# Carmina Burana



## theclassicalguy

Hello all,

I have been ona quest to find the 'perfect' recording of Orff's Carmina Burana and so far I haven't found it. 

I currently own Donald Runnicles version with Atlanta, but the O Fortuna chorus sounds like it was recorded in the next room. I also have Andre Previn's famous recording, but I don't like some of his tempi. 

Any suggestions?

Thanks!


----------



## Tapkaara

I have always been partial to Slatkin/St Louis.


----------



## Atabey

Orff himself approved of Jochum's recording as the way he wanted it to sound.


----------



## david johnson

R. Frühbeck de Burgos /New Philharmonia Orchestra


----------



## Chi_townPhilly

I grew up on the Michael Tilson-Thomas Cleveland Orchestra recording- enjoyed it a lot! However, I've seen it criticized for "artificial-sounding" recording. I didn't notice this... but then again a) I acquired it as an LP in the age-of-vinyl, and b) I was a teen-ager at the time!


Tapkaara said:


> I have always been partial to Slatkin/St Louis.


Yup/yup! That's a good one! The one I keep going back to, though, is *Ormandy/Philadelphia*!


----------



## bassClef

I like Jochum the best, and I've tried about 10 different interpretations. 

Mind you that may be because it's the interpretation I first heard and got used to 20 odd years ago - all other interpretations sound odd, especially the roasting swan!. 

But I've recently got the Jochum on CD and the performance is indeed superb.


----------



## SixFootScowl

I got this one from a library sale for 50 cents and tried it and tossed it aside. Maybe because I am so focused into opera it didn't click for me, but now on a second listen I am thinking that it is not so bad. I was going to try selling it to Dearborn Music but now am thinking to maybe keep it around. 









:lol: SCORE! Another ancient thread dragged up!


----------



## bigshot

I'm not the biggest fan of this piece, but Ormandy performs it in a way that doesn't make it sound too ignorant.


----------



## Becca

Florestan said:


> I got this one from a library sale for 50 cents and tried it and tossed it aside. Maybe because I am so focused into opera it didn't click for me, but now on a second listen I am thinking that it is not so bad. I was going to try selling it to Dearborn Music but now am thinking to maybe keep it around.


That is one of the Ormandy recordings which I used to own and which persuaded me to avoid him in the future. The reason is the markings in the score that he completely ignored.

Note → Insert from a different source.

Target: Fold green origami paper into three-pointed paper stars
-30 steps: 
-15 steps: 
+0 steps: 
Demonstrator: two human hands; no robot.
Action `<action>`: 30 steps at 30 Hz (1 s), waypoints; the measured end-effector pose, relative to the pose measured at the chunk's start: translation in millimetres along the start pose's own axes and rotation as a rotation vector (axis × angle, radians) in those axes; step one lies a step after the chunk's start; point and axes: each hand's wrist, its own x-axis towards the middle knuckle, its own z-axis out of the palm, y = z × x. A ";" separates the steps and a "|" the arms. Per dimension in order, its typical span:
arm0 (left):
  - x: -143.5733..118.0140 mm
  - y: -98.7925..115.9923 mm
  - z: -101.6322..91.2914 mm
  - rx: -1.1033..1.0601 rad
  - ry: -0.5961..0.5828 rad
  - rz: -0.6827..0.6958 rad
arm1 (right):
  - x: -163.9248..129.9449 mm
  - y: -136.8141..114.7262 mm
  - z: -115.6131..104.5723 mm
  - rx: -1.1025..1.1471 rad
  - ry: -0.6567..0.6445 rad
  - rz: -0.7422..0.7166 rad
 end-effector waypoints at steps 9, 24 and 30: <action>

My current choice is Herbert Blomstedt and the San Francisco Symphony.


----------



## SixFootScowl

Becca said:


> That is one of the Ormandy recordings which I used to own and which persuaded me to avoid him in the future. The reason is the markings in the score that he completely ignored.
> 
> My current choice is Herbert Blomstedt and the San Francisco Symphony.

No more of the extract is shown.